マイストーリー

My Story

時期/できごと

私は1972年、北陸の兼業農家に生まれました。

子どもの頃から、どこか生きづらさのようなものを感じながら育ちました。学校生活の中でうまくいかないこともありましたが、その経験を通して、人を傷つけないこと、誠実に生きること、自分を立て直していくことの大切さを少しずつ学んできたように思います。

成長するにつれて勉強の面白さに目覚め、中学・高校では学業に力を注ぎました。けれども、思うようにいかないことも多く、大学受験では大きな挫折も経験しました。努力すれば必ず願いが叶うわけではないこと、自分の進む道は自分で見つけていくしかないことを、当時の私は痛いほど感じていました。

その後、慶應義塾大学経済学部に進学し、卒業後はIT企業でシステムエンジニアとして働き始めました。文系出身だったこともあり、社会人になってからしばらくは苦労の連続でしたが、仕事を通じて少しずつ自分の足で立つ感覚を身につけていきました。

そんな中、2000年、28歳のときに東京でセラピストとしての活動を始めました。

きっかけの一つは、インターネットの普及でした。これまで表に出にくかった女性の繊細な悩みや癒やしのニーズに、より自然なかたちで寄り添える時代が来たのではないかと感じたのです。

もう一つは、私自身がもともと女性の心と身体の癒やしに深い関心を持っていたことでした。人が安心の中で自分をほどき、本来の感覚を取り戻していく過程に、強く惹かれていました。

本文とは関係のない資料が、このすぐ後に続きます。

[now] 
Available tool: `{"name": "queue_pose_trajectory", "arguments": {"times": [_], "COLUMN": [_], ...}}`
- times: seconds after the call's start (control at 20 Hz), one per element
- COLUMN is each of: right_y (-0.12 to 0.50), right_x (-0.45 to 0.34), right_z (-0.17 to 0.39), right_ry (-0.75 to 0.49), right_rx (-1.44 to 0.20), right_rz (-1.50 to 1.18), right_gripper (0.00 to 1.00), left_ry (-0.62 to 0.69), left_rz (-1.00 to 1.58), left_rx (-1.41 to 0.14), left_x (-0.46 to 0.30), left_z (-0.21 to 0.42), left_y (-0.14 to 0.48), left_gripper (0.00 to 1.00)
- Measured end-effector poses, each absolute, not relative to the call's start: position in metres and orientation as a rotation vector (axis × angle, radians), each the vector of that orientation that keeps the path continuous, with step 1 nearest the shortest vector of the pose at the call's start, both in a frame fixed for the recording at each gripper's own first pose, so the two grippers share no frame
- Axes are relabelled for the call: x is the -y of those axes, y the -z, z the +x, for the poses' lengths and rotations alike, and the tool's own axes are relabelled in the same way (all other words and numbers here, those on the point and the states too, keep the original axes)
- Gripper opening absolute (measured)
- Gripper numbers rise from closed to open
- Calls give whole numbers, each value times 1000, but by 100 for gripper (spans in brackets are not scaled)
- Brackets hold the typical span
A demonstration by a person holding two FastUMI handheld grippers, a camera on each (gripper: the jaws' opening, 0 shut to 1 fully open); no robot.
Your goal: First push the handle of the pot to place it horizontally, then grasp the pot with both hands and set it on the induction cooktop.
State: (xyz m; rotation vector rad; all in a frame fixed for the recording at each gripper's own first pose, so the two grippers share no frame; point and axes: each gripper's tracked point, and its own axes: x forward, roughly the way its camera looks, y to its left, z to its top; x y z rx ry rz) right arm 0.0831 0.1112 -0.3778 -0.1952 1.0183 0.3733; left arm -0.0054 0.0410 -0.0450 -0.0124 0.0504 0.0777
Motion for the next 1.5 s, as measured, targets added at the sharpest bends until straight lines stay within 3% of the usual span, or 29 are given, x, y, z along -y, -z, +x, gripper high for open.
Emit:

実際にこの仕事を始めてみると、会社員として働くことだけでは満たされなかった自分の一面が、少しずつ息を吹き返していくのを感じました。女性と向き合い、心と身体の両方に寄り添う時間は、相手を癒やすだけでなく、私自身をも癒やし、支えてくれるものでした。

2000年から2005年にかけては、サイトに寄稿した文章が大きな反響を呼び、書籍化につながる出来事もありました。その後、いったん活動を休止した時期もありましたが、その時間の中で、レイキやカードリーディング、タロット、催眠療法など、さまざまな形で「癒やし」を学び直しました。

2007年に活動を再開し、その後も多くの出会いに恵まれました。けれども人生には、結婚、出産、転職、石川県への移住、別居、離婚など、さまざまな転機がありました。生活や環境が大きく変わる中で、セラピストとしての活動を離れた時期もあります。

それでも、この仕事への思いが消えることはありませんでした。

2017年に再開してからあらためて感じているのは、この仕事が単なるサービスではなく、その人が自分自身を取り戻すための時間に深く関わるものだということです。

私は、女性が自分の身体や感情に安心して触れ、自分らしさを取り戻していくことを大切にしています。快楽は単なる刺激ではなく、安心感や自己肯定感、女性性の回復につながることがあります。心と身体がやさしく結び直されていく、そのお手伝いができることに、私は深い喜びを感じています。

長くこの仕事を続けてこられたのは、お客様からいただいたあたたかな言葉に支えられてきたからです。未熟さを感じたことも、迷ったこともたくさんありましたが、いただいた言葉の一つひとつが、私にこの仕事の意味を教えてくれました。

現在は、本業であるITエンジニアの仕事を続けながら、セラピストとしての活動に加え、タロットやオラクルカードによる相談、文章を書くことにも取り組んでいます。

これまでの人生で経験してきた挫折や回復、学びや出会いのすべてが、今の私の仕事につながっています。

遠回りの多い人生だったかもしれません。

けれど、その遠回りがあったからこそ、孤独や痛みを抱える人の気持ちに、少しだけ近づけるようになったのではないかと思っています。

これからも、女性が安心して自分を解放し、心と身体の両方から満たされていく時間を大切にしていきたいと思っています。

出会ってくださる一人ひとりにとって、ここが少しでも自分を取り戻せる場所になれば嬉しいです。